I don’t know if Cuba would ever be my home. Though one night here, at the Casa de la Musica when I was in the heat of the Cortez band’s set, and the music and the hips were pumping, I had the thought, “This is where I want to be, maybe forever!” But it’s easy to want to be in the heat of a good, hot moment. Easy to forget about politics and loved ones who are somewhere else, until the quiet moments of reflection turn into prayers and the prayers turn into visions of heaven and peace. And those things all ways are centered where you have your love - home.
Wednesday morning in my bed at mi casa.
Yesterday was a day that we came here to have. After I did my yoga for the morning, I got Jamiah up and we went with Carlos to pick up Skipper to run a couple of errands and then we were ready to go to the film director’s house located in a small seaside town 20 miles outside Havana. The drive was interesting in that I was our first highway trip since we got here.
The coastal town was sparsely populated with beach goers and small shops, and houses of various descriptions. The beach was the most dominant feature, with its azure water, palm trees, blue sky and wonderful Caribbean flavored sights and sounds added to the general landscape. This beach town was the kind of place that you would describe as idyllic.
After going out to a wonderful little pizza restaurant that boasts a real Italian-style, brick pizza oven and fresh vegetables grown right there on the premises, we went to the beach for a swim. Jamiah, Skipper and I in the clear, warm waters of the Caribbean Ocean. Palm trees, bikinis, quaint shoreline houses and relaxing dreams of this being the life.
We drove back to Havana and after dropping off Skipper and Jamiah and picking up my recording equipment, I went down to the Café Cantanta where Dennis & Swing would be performing at 11:00 PM. Although I was worried that I would be late, I had a short wait outside the club before I and Dennis’ band could get in to set up for sound check. Once inside, I worked with the house sound engineer and got my recording gear set up and ready in about an hour. Then I went back home to shower, rest for half an hour, dress, pick up Jamiah and leave for the gig.
On the way back to the club I stopped by the studio where David Murray’s big band was recording to assure that David, Craig, and Hamiet were going to come to the club and jam after their recording session ended around midnight. This night was what we came to Cuba to do: capture some of the magic of the musicians from Cuba interacting with musicians from the U.S. and I have been a little apprehensive about it all day. I just hoped that all would go well technically and artistically. And it did!

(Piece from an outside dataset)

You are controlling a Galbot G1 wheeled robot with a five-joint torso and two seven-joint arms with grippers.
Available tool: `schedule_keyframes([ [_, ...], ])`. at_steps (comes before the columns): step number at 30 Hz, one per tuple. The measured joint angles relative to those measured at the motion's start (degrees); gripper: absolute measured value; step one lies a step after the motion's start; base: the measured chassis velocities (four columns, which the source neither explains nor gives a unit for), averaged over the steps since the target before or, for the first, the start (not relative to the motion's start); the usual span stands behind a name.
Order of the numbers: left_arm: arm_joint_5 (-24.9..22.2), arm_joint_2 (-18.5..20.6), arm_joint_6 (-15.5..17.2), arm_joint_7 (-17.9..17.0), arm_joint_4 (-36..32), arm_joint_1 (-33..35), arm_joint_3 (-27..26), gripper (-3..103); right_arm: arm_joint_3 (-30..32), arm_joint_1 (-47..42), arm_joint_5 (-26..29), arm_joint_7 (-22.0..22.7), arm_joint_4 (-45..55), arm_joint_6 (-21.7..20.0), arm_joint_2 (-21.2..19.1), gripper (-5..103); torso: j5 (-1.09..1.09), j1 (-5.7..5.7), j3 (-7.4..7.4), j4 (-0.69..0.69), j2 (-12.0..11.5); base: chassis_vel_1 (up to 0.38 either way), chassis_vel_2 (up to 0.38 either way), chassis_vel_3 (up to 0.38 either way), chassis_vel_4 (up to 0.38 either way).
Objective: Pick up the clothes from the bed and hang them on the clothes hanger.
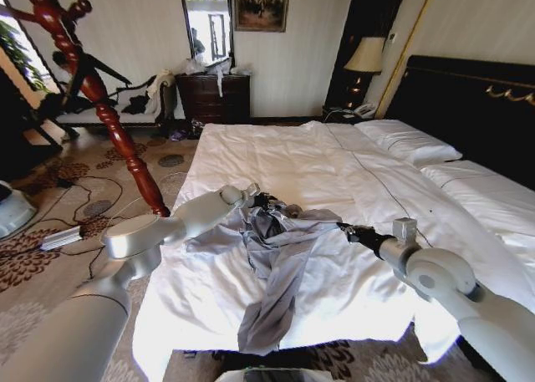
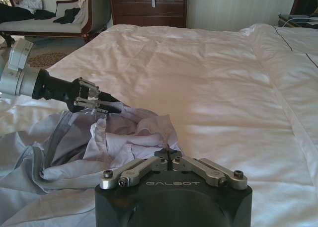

In fact, the gig went exceptionally well. The club is located the basement of the national theater and it is quite nice, with an adequate stage, a dance floor, and really good sound and light systems. There was a tight first set with Dennis’ band and half way through it David, Craig and Hamiet came in from their recording session.
Then after the break Denis conducted his band and directed a jam session with all of the American horn players and Cuban musicians taking flight in an extended salsa-jazz version of “Autumn Leaves.” We played it inside and out: David’s big toned tenor sax, Bluiett’s even bigger baritone sound, Craig’s scatting trombone and my little soprano sax all soaring, dipping, swooping, screaming and singing together and then into a series of extended solos. It was quite a descargas, a mega-jam, a 30-minute free wheeling whirlwind of musical energy! And we got it all recorded in digital quality sound and video! It was a winner. It was a slam dunk night. And everybody had a great time. It was Black fire in Cuba!
Wednesday Afternoon - 2:30 PM
I’m in my room for a moment having gotten up early to speak to Skipper, who called to talk about how hot the music and the happening was last night. We did get a room in the Karl Marx Theater for the rest of the week to use as our studio space. Now we’ll have to contact musicians to come through and record. We don’t have Carlos the driver and his car this morning so I don’t know how much we’ll get done today.
I did light yoga and listened to the recordings from last night. As I suspected the Dennis’ band’s first set was tighter and more “even” and made for a better recording than did the jamming second set, but all in all it was pretty decent. I took a cab to Hotel Cohiba to use the Internet for an hour. The Internet connection is painfully slow but I am thankful to have access to my email at all.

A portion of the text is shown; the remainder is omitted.